Dry Tortugas National Park

Florida Keys


Dry Tortugas National Park is America's most inaccessible national park. Reachable only by boat or seaplane, it rewards you for your effort in getting there with amazing snorkeling amid coral reefs full of marine life. You'll also get to tour a beautifully preserved 19th-century brick fort, one of the largest such fortifications in the USA despite its location 70 miles off the coast of Key West.

On paper, the Dry Tortugas covers an extensive area – over 70 sq miles. In reality only 1% of the park (about 143 acres) consists of dry land, so much of the park's allure lies under the water. The marine life is quite rich here, with the opportunity to see tarpon, sizable groupers and lots of colorful coral and smaller tropical fish, plus the odd sea turtle gliding through the sea.

Explorer Ponce de León named this seven-island chain Las Tortugas (The Turtles) for the sea turtles spotted in its waters. Thirsty mariners who passed through and found no water later affixed ‘dry' to the name. In subsequent years, the US Navy set an outpost here as a strategic position into the Gulf of Mexico.
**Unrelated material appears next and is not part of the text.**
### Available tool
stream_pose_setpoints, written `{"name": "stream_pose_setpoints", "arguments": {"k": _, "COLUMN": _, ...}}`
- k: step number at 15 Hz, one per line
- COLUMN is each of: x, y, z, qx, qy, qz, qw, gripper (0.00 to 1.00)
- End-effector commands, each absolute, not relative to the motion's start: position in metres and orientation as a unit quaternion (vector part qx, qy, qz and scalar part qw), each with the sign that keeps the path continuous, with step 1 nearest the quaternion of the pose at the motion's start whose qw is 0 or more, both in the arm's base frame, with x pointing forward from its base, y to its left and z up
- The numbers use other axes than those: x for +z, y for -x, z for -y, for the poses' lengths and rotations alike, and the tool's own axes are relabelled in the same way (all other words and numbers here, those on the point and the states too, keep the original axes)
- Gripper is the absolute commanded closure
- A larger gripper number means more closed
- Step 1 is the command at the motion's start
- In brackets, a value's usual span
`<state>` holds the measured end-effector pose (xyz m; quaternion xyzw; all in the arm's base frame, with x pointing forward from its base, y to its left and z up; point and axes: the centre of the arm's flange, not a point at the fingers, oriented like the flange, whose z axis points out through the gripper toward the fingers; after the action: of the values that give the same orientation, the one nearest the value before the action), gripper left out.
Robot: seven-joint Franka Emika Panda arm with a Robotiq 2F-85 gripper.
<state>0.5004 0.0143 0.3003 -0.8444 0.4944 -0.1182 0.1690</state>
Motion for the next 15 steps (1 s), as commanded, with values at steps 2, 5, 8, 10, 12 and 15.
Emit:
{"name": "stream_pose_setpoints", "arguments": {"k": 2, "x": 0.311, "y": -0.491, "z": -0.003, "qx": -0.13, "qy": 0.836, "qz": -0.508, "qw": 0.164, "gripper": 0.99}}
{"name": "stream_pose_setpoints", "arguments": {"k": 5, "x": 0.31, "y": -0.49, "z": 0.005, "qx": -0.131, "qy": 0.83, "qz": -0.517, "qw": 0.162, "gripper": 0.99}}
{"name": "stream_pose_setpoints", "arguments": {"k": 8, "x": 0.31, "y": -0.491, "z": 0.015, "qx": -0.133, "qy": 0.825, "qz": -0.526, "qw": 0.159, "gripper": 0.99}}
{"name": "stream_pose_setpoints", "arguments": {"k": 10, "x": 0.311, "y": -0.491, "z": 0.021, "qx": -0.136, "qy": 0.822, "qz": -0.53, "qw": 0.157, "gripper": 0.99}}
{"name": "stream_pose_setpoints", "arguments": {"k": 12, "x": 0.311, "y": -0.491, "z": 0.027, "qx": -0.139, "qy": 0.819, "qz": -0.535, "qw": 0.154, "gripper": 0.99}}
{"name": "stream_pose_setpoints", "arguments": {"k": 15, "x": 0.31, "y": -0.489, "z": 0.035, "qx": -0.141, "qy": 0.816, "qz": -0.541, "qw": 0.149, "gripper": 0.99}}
But by the Civil War, Fort Jefferson, the main structure on the islands, had become a prison for Union deserters and at least four other people, among them Dr Samuel Mudd, who had been arrested for complicity in the assassination of Abraham Lincoln. Hence a new nickname: Devil’s Island. The name was prophetic: in 1867 a yellow-fever outbreak killed 38 people, and after an 1873 hurricane the fort was abandoned. It reopened in 1886 as a quarantine station for smallpox and cholera victims, was declared a national monument in 1935 by President Franklin D Roosevelt, and was upped to national park status in 1992 by George Bush Sr.

You can come for the day or overnight if you want to camp. Garden Key has 10 campsites ($15 per person, per night), which are given out on a first-come, first-served basis. You'll need to reserve months ahead through the ferry Yankee Freedom III, which takes 10 passengers only per day, to and from the island. There are toilets, but no freshwater showers or drinking water; bring everything you’ll need. You can stay up to four nights. The sparkling waters offer excellent snorkeling and diving opportunities.